Modern Alchemy

The familiar form of science which has come to dominate our present era emerged from alchemical practices in the 17th century. Along the way it introduced a rift with long-lasting consequences. The Newtonian description of the world as a mechanical system with direct transmission of force by physical contact became the basis of the new mode of inquiry. Any phenomenon that could not be expressed in the manner of such mechanical laws fell into disregard.

Newton was both the first modern scientist and the last alchemist. His work on mechanics provided science with its model practice; ever since then physics has sought universal mechanical explanations. Gravitation, which Newton introduced as a universal law, was deemed ‘occult’ by his contemporaries because it invoked action at a distance and did not fit mechanical explanation. To this day gravity remains a challenge for science.

The reductive mechanistic approach disregards local knowledge and its fertile twining with the material world into rich, affective practices Privileging the mechanical over organic relations and phenomena has produced a disregard for natural and cultural habitats, which eventually impoverishes even the most privileged societies.

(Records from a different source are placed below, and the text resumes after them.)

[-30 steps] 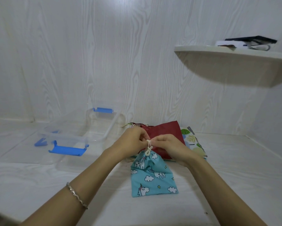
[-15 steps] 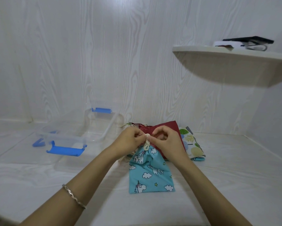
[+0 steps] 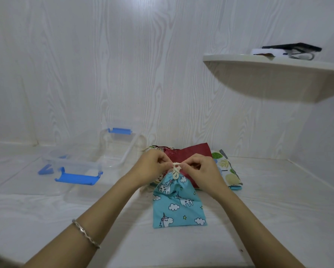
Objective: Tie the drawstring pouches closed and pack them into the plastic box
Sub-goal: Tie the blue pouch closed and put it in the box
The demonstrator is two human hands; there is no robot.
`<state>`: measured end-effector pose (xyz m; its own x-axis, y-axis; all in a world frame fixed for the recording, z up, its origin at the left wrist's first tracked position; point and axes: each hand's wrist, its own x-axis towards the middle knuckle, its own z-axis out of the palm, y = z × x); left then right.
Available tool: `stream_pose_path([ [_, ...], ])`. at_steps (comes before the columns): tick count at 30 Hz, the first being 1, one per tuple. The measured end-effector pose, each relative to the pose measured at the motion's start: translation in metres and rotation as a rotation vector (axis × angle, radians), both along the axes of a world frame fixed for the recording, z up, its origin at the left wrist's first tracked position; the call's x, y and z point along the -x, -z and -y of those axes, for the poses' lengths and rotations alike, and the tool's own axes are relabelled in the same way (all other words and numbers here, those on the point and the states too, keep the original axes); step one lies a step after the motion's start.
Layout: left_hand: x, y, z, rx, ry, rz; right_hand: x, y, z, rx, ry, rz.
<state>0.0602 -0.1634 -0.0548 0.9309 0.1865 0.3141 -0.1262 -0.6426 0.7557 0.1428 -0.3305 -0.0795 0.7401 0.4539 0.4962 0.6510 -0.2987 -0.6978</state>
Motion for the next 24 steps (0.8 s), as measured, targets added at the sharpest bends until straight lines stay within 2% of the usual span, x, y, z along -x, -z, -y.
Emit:
stream_pose_path([
  [6,0.002,0.008,-0.007,0.090,-0.072,-0.053,-0.009,0.005,0.015,0.106,0.065,-0.017],
  [9,0.001,0.006,-0.003,0.172,-0.013,-0.074,-0.005,0.003,0.015,0.087,-0.106,-0.212],
  [11,0.001,0.005,0.000,0.235,0.022,-0.093,0.000,0.001,0.011,0.176,-0.212,-0.283],
  [13,0.001,0.004,0.003,0.145,-0.063,-0.061,0.003,-0.001,0.005,0.253,-0.200,-0.194],
  [15,0.005,-0.002,0.009,0.029,-0.220,-0.004,0.004,-0.010,-0.001,0.182,-0.130,-0.128],
  [16,0.008,-0.008,0.010,0.083,-0.237,-0.064,0.003,-0.016,-0.004,0.124,-0.095,-0.100],
  [17,0.009,-0.017,0.011,0.229,-0.179,-0.212,0.001,-0.024,-0.006,0.070,-0.071,-0.065],
  [19,0.010,-0.034,0.010,0.627,0.070,-0.578,0.002,-0.044,-0.013,-0.011,-0.087,0.018],
  [20,0.008,-0.041,0.008,0.805,0.199,-0.669,0.004,-0.054,-0.018,-0.038,-0.111,0.061],
  [22,0.000,-0.054,0.002,1.049,0.341,-0.587,0.010,-0.073,-0.029,-0.078,-0.149,0.146],
  [24,-0.008,-0.072,-0.006,1.142,0.359,-0.386,0.016,-0.087,-0.041,-0.118,-0.172,0.215],
])
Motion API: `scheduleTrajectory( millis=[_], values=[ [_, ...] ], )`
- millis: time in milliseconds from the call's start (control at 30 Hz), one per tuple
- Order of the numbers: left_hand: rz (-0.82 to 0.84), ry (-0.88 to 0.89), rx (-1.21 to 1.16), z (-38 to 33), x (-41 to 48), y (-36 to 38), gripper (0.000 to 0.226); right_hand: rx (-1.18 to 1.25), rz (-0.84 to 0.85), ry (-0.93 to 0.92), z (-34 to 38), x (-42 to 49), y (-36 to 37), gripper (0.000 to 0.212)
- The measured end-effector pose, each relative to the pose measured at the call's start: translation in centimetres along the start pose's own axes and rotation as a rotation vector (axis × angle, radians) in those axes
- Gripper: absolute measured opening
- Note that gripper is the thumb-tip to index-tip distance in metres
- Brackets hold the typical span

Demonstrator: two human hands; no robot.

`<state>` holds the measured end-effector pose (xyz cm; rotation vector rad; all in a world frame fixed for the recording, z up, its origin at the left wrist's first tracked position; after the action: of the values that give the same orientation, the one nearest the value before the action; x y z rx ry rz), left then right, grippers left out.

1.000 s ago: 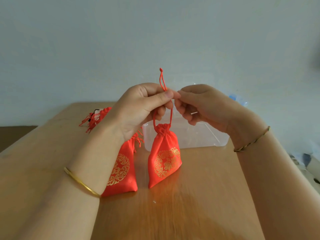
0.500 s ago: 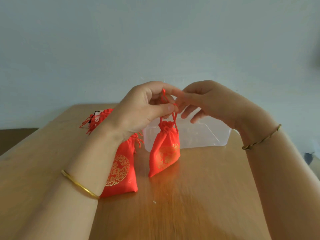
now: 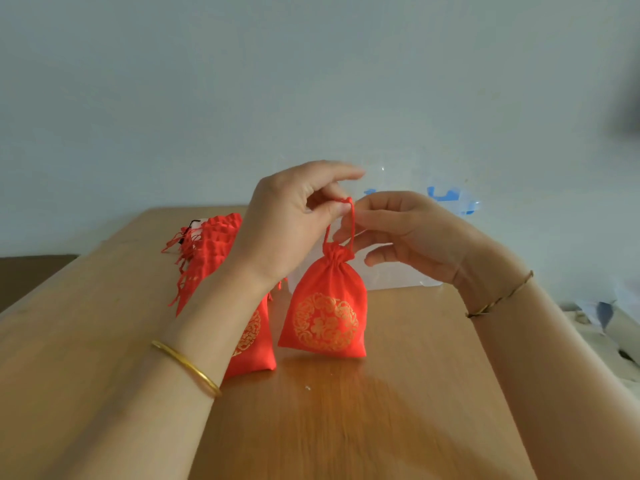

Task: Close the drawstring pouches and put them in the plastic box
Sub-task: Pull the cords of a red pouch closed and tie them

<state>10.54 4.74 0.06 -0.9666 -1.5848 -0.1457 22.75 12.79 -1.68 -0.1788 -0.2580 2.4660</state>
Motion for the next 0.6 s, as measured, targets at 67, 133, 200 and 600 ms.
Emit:
scheduleTrajectory(
  millis=[67, 133, 200, 600],
  values=[
    [0.016, -0.076, 0.010, 0.5, -0.5, -0.1, 0.021, -0.023, -0.136, -0.014, -0.4, -0.5, -0.1, 0.018],
    [0.032, -0.147, -0.007, 1.2, -1.1, -0.4, 0.015, 0.002, -0.230, -0.039, -0.7, -1.1, -0.2, 0.019],
    [0.046, -0.196, -0.018, 1.6, -1.5, -0.7, 0.012, 0.073, -0.292, -0.055, -1.1, -1.5, -0.1, 0.022],
    [-0.117, -0.543, -0.731, 0.7, -1.5, 0.1, 0.036, 0.140, -0.620, 0.171, -4.8, -1.3, -0.3, 0.023]
  ],
)
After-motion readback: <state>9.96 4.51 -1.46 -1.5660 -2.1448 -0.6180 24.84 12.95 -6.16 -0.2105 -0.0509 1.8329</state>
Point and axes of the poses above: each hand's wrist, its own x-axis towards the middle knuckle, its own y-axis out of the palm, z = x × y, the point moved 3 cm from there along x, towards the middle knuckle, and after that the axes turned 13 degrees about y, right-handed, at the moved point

In recent years the limits of reductive science have become apparent: its innovative potential is increasingly exhausted and the value of its kind of progress is questioned. We begin to see the boundaries between these ‘two cultures’ as more permeable. The supposed dichotomy between man and animal, the supposed passivity of plants, and the supposed inertness of matter are increasingly recognized as biases, not facts. These biases can be dismantled with fertile results. Extending questions of consciousness to animal and vegetable life, for instance, has recently revealed complex supporting interactions among plants and their ecosystems.

New fields of study open up if we turn an unbiased attention to science before its fragmen-tation into physics, biology, psychology and philosophy, and to techne before its fragmentation into arts and engineering. We build a scientific practice that returns to, and benefits from, amodern modes of inquiry and draws on the fullness of amodern intuition. However, to do more than merely setting the clock back, the new science we propose draws power from a new humanities – the practices of making meaning.

Poiesis, the art of creation, precedes theory-building, and theory-building precedes methodology, because methodology repeats a process that no longer generates knowledge. Therefore the arts and humanities play a central role in creating fresh knowledge. But how can engineers and humanists learn more effectively from artists other than beholding their singular products, and vice-versa?

Synthesis hosts research clusters, each motivated by an experimental question or proposition inspiring equally two or more investigators. To be productive, this sort of deep transdisciplinary research and learning requires respect and patience for alien norms of what counts as a contribution. As a community Synthesis works on the Principle of Charity: “I don’t know what you’re talking about.   But I grant that you know what you’re talking about. So I’ll come back and work with you again.” To this communicative principle we add a new collective practice – a modern alchemy.

Alchemy was the art of transmuting bodies and substances, the quick and the dead, the inert becoming vital, accidentals and essences becoming quintessences. Five centuries ago, alchemy was a practical and magical art, concerned with bodies and materials that are always suffused with ethical, vital and material power. Under the prism of the Enlightenment, such practices split into the practical (e.g. engineering or medicine), the scientific, and the art of the imaginary. Our work fuses these arts together again to transmute the material of social relations.

Synthesis provides a place for experimentally inventing and fusing fresh practices of understanding how the world works with fresh practices of making meaning. The motto “Art all the way down” implies that we cannot do business as usual by simply identically reproducing ourselves : our apprentices will learn but differ from the professions under which we were trained. We create stronger alloys of the know-hows and know-thats we have inherited from the past 500 years of knowledge creation. This is the basis for our choice of themes and affiliates. Transdisciplinary research is more than merely sitting an engineer and an artist and a philosopher in a room; it means transforming each discipline’s own ways of doing things, with care.